● **Assignment**
The answer is the full listing restated exactly, without any pictures.

Information shown below:

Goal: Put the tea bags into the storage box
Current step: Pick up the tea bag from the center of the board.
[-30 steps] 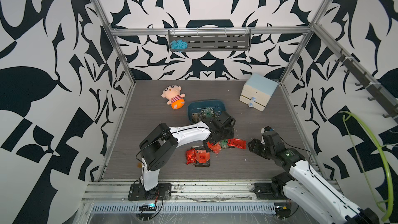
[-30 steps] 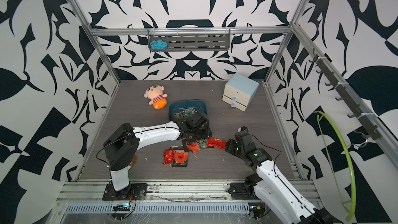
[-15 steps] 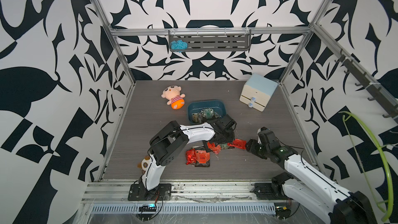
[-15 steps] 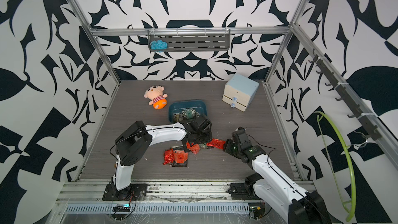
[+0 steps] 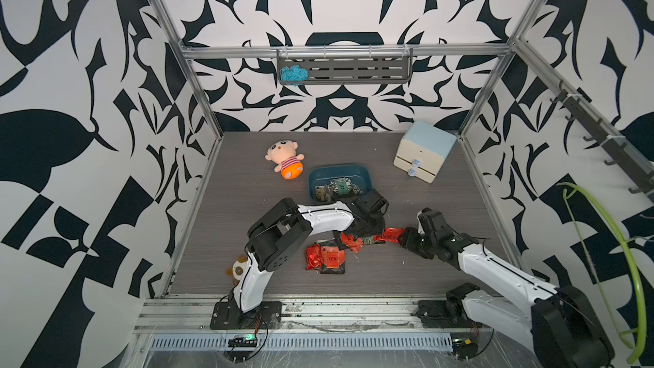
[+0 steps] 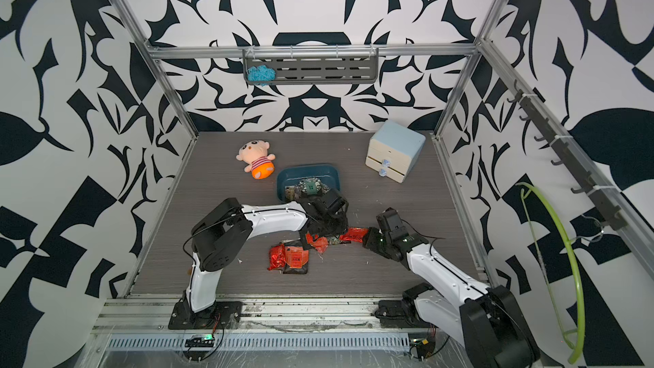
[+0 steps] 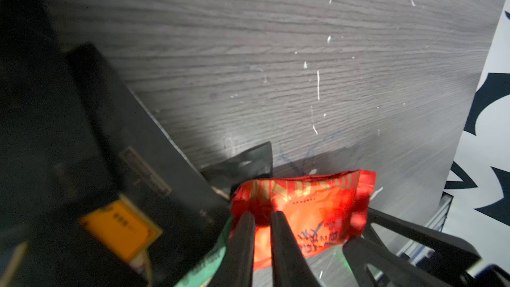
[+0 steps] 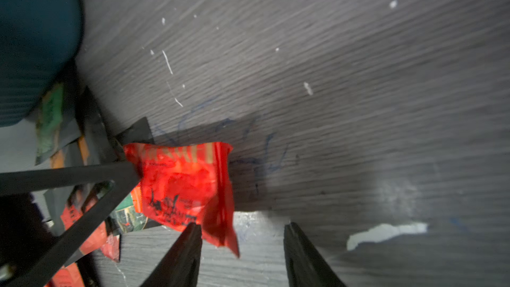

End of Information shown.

● **Result**
Goal: Put the tea bags into the storage box
Current step: Pick up the tea bag from the center of the board.
[-30 steps] 
[-30 steps] 
[-15 steps] 
[-15 steps] 
[+0 steps] 
[+0 steps] 
[+0 steps] 
[+0 steps] 

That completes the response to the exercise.